The following is an edited summary from the U.K.-based World Gold Council about its report entitled: The growth dividend: How rising GDP lifts gold consumer demand. The full report can be found at www.gold.org.
The growth dividend: how rising GDP lifts consumer gold demand highlights how gold demand benefits at all stages of the economic cycle, including in times of expansion as well as in times of duress.

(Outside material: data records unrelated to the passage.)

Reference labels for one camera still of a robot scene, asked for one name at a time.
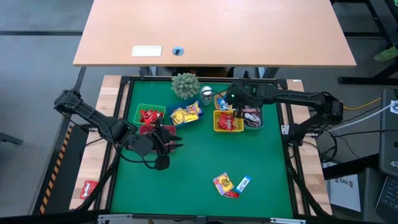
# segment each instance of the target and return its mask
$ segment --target green mat
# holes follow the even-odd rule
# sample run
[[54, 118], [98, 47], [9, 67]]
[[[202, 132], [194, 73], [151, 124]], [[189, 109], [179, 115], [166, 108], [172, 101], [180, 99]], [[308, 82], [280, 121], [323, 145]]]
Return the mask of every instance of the green mat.
[[[202, 85], [217, 91], [228, 86]], [[127, 120], [133, 123], [139, 103], [167, 106], [180, 101], [170, 87], [171, 82], [135, 81]], [[168, 169], [150, 170], [144, 164], [120, 160], [111, 212], [292, 218], [276, 105], [264, 105], [261, 130], [241, 133], [214, 132], [214, 102], [203, 108], [201, 121], [177, 129], [177, 136], [183, 138], [178, 143], [184, 146], [171, 153]], [[124, 149], [123, 154], [141, 159]], [[235, 187], [245, 175], [252, 177], [239, 198], [221, 196], [216, 190], [213, 179], [224, 172]]]

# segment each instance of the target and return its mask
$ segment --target wooden table
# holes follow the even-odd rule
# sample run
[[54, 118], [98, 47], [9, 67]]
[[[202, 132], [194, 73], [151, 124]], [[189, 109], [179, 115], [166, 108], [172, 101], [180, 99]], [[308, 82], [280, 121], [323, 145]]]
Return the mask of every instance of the wooden table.
[[[162, 54], [133, 57], [137, 45]], [[356, 65], [329, 0], [95, 0], [73, 64]]]
[[[104, 77], [96, 109], [107, 116], [113, 115], [114, 107], [116, 104], [116, 98], [118, 96], [120, 81], [121, 81], [120, 76]], [[288, 89], [290, 90], [303, 91], [303, 84], [301, 80], [287, 80], [287, 84], [288, 84]], [[124, 86], [125, 94], [123, 94], [120, 111], [119, 111], [119, 117], [122, 116], [124, 105], [126, 104], [127, 89], [128, 85], [125, 85]], [[287, 113], [284, 105], [282, 105], [282, 111], [284, 112], [284, 120], [285, 122], [287, 122]], [[302, 121], [305, 121], [310, 117], [308, 108], [304, 106], [292, 105], [292, 113], [295, 123], [301, 123]], [[98, 133], [89, 133], [87, 142], [93, 141], [98, 138], [99, 138]], [[306, 137], [304, 140], [316, 144], [315, 140], [313, 140], [312, 138]], [[84, 182], [86, 180], [98, 181], [100, 177], [101, 166], [104, 160], [105, 149], [106, 149], [105, 140], [96, 142], [86, 147], [80, 165], [78, 177], [76, 180], [75, 189], [73, 191], [73, 196], [70, 203], [70, 209], [76, 208], [83, 202], [83, 200], [80, 199], [80, 192]], [[331, 214], [329, 198], [325, 188], [325, 180], [323, 179], [322, 167], [320, 164], [318, 151], [313, 146], [307, 144], [304, 144], [303, 146], [299, 147], [299, 150], [302, 161], [302, 169], [304, 173], [305, 184], [309, 189], [309, 191], [314, 196], [315, 200], [317, 200], [317, 202], [322, 206], [322, 208], [326, 212]], [[114, 152], [115, 152], [114, 150], [111, 151], [111, 159], [109, 161], [112, 161]], [[99, 206], [100, 208], [105, 208], [105, 201], [109, 189], [108, 184], [109, 181], [104, 187], [103, 194], [101, 197], [101, 203]], [[298, 201], [297, 203], [298, 211], [299, 213], [304, 214], [302, 198], [297, 186], [295, 186], [295, 192]]]

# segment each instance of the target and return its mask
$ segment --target floor
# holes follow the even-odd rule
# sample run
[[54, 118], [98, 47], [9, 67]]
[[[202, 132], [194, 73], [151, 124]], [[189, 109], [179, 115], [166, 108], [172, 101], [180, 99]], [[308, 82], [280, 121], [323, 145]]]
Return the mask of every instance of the floor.
[[[92, 2], [3, 0], [0, 30], [83, 30]], [[396, 23], [383, 1], [372, 2], [387, 31], [396, 38]], [[336, 4], [334, 9], [344, 31], [376, 30], [365, 6]], [[0, 144], [0, 217], [28, 214], [32, 208], [61, 120], [61, 115], [52, 109], [53, 101], [75, 82], [78, 68], [72, 61], [79, 40], [80, 37], [0, 36], [0, 131], [24, 140], [21, 146]], [[388, 66], [389, 62], [372, 60], [374, 54], [385, 48], [384, 41], [348, 39], [348, 43], [358, 64], [355, 68], [281, 68], [276, 78], [301, 79], [307, 91], [329, 91], [350, 107], [379, 98], [381, 86], [343, 86], [336, 78], [371, 77]], [[238, 75], [244, 71], [240, 68]], [[95, 105], [104, 75], [137, 72], [136, 67], [90, 67], [81, 87], [83, 99]], [[363, 111], [347, 111], [345, 118]], [[378, 128], [376, 116], [342, 133]], [[347, 140], [359, 156], [378, 151], [377, 134], [349, 136]], [[324, 135], [318, 145], [324, 151], [332, 141]], [[336, 159], [349, 161], [355, 156], [340, 143]]]

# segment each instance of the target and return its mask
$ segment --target white cable
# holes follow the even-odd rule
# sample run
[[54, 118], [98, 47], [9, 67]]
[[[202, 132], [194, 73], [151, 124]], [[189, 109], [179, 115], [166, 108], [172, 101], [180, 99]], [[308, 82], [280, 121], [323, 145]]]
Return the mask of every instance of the white cable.
[[395, 105], [395, 104], [397, 104], [397, 103], [398, 103], [398, 100], [392, 102], [390, 105], [386, 106], [385, 108], [383, 108], [383, 109], [381, 109], [381, 110], [379, 110], [379, 111], [377, 111], [377, 112], [375, 112], [375, 113], [373, 113], [373, 114], [371, 114], [371, 115], [369, 115], [369, 116], [367, 116], [367, 117], [365, 117], [365, 118], [362, 118], [362, 119], [360, 119], [360, 120], [354, 121], [354, 122], [352, 122], [352, 123], [350, 123], [350, 124], [345, 124], [345, 125], [342, 125], [342, 126], [340, 126], [340, 127], [333, 128], [332, 130], [329, 130], [328, 132], [336, 131], [337, 129], [345, 128], [345, 127], [351, 126], [351, 125], [353, 125], [353, 124], [362, 122], [362, 121], [364, 121], [364, 120], [366, 120], [366, 119], [368, 119], [368, 118], [373, 117], [374, 115], [377, 115], [377, 114], [383, 112], [384, 110], [390, 108], [392, 105]]

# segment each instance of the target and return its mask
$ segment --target succulent plant
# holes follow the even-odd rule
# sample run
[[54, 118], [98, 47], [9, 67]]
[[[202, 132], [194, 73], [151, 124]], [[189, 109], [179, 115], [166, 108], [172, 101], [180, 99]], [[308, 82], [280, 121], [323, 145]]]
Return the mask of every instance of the succulent plant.
[[174, 93], [178, 97], [184, 100], [195, 96], [199, 92], [200, 84], [195, 74], [178, 74], [172, 78], [172, 81], [172, 90], [174, 90]]

“Conventionally, investors have viewed gold as an asset they should buy when risks increase, such as during times of inflation, economic uncertainty, political unrest or currency depreciation,” the paper’s author and director of investment research for the World Gold Council Juan Carlos Artigas said. “Gold is unique in that it also benefits from periods of economic expansion when there is typically stronger consumption of technology and jewellery, which together represent more than half of global gold demand. This demonstrates the resilience of the gold market and the unique nature of gold as an asset class, rebalancing to reflect the economic environment.”
The paper includes research from Avinash Persaud, chairman of Intelligence Capital Ltd. His analysis illustrates the positive relationship between economic growth and consumer demand for luxury goods like gold jewellery.
It also notes that economic expansion is a boon for technological and healthcare innovations that use gold components, such as advanced digital devices or medical treatments. Both technology and jewellery related demand and global economic growth are closely related: for every 1% of additional gross domestic product, technology and jewellery demand rise by 5%.
Jewellery and technology together account for 58% of global gold demand—far greater than the 35% of demand driven by investments in bars, coins and gold-backed exchange-traded funds. Accordingly, gold offers a strong, pro-cyclical link to consumer demand in addition to its customary counter-cyclical link.
“The vast majority of gold demand is not for speculative or investment purposes, but for the more [commonplace] and deep-rooted purpose of fabrication of gold into jewellery or decoration. The level of investment demand is much smaller than jewellery demand,” Persaud’s research finds. “The gold market is large [and] annual gold demand is approximately US$175 billion to US$200 billion — greater in size than the entire European luxury goods market.”
According to the latest edition of Gold Demand Trends — the quarterly report published by the World Gold Council — U.S. jewellery demand saw a fifth straight quarter of growth between April and June. U.K. consumers were similarly upbeat, with jewellery demand for the first half of the year climbing 25%.